Each line that has the string "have" must be copied from the records below.

BEGIN

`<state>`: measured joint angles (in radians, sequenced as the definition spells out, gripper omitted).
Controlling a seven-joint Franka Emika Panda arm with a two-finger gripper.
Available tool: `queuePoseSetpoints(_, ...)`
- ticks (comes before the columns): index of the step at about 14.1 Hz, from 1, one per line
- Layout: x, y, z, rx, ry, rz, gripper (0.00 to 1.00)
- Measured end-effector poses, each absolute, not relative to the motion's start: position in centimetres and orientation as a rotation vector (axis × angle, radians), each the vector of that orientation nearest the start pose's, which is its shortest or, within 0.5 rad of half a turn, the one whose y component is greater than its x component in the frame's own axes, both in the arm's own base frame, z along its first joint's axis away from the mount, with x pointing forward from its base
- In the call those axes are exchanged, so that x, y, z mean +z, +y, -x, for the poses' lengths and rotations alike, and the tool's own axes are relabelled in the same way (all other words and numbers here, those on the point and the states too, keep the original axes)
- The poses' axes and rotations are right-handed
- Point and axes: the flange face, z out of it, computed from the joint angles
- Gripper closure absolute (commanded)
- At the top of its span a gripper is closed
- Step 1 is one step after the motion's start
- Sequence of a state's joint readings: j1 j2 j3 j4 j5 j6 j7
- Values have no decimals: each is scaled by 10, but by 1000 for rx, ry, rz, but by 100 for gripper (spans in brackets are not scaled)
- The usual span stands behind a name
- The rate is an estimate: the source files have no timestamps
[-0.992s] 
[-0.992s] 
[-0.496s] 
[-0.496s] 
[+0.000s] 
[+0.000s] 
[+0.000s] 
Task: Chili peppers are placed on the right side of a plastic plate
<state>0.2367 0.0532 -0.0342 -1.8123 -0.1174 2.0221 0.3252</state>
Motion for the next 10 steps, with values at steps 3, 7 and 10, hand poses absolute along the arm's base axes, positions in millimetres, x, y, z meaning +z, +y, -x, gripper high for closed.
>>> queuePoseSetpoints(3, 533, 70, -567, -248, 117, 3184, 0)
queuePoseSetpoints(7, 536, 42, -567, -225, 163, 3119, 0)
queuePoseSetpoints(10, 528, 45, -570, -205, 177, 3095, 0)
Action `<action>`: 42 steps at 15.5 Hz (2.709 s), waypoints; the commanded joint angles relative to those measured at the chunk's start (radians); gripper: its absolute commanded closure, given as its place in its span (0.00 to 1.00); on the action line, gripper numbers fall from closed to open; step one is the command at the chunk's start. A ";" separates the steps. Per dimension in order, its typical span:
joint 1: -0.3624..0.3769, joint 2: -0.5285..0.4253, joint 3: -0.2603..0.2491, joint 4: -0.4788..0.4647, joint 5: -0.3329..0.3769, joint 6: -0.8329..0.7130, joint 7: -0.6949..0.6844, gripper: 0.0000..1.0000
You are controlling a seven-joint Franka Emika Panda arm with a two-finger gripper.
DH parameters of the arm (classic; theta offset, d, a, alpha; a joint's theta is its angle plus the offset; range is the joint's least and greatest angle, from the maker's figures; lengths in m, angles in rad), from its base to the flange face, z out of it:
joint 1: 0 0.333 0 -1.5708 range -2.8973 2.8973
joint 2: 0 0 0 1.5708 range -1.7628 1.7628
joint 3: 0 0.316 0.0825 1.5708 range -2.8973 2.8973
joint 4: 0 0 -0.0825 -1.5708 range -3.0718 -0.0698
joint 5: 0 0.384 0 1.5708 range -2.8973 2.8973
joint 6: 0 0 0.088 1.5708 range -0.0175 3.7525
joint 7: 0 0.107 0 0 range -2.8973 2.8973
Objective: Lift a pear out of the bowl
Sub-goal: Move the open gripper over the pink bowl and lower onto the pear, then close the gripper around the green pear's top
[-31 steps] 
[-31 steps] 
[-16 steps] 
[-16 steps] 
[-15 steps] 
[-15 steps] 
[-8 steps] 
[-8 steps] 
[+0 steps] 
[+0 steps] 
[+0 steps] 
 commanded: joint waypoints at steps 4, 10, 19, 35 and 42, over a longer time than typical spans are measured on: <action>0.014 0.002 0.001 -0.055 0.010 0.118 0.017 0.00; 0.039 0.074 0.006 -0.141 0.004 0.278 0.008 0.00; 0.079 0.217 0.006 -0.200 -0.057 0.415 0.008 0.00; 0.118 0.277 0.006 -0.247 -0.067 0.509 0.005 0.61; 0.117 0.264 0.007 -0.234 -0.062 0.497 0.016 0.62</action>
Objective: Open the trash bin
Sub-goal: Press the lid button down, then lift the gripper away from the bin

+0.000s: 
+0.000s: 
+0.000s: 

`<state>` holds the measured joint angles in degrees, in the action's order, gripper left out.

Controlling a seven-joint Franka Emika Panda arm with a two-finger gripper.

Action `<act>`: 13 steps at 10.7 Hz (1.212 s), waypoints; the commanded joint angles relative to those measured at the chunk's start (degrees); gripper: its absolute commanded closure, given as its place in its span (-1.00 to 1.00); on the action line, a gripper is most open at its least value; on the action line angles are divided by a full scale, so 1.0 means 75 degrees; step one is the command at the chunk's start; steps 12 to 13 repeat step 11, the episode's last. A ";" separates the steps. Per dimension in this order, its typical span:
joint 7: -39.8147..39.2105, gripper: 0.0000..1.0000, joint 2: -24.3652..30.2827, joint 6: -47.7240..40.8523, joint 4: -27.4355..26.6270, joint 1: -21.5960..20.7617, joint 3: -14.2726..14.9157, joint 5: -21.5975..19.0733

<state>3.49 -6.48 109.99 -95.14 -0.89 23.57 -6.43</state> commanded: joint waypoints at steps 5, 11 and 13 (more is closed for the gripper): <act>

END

▸ **TASK SOLUTION**:
- Values have no decimals: each is scaled by 10, but by 1000 for rx, ry, rz, but by 100 for gripper (spans in brackets are not scaled)
- The rate is an estimate: the source files have no timestamps

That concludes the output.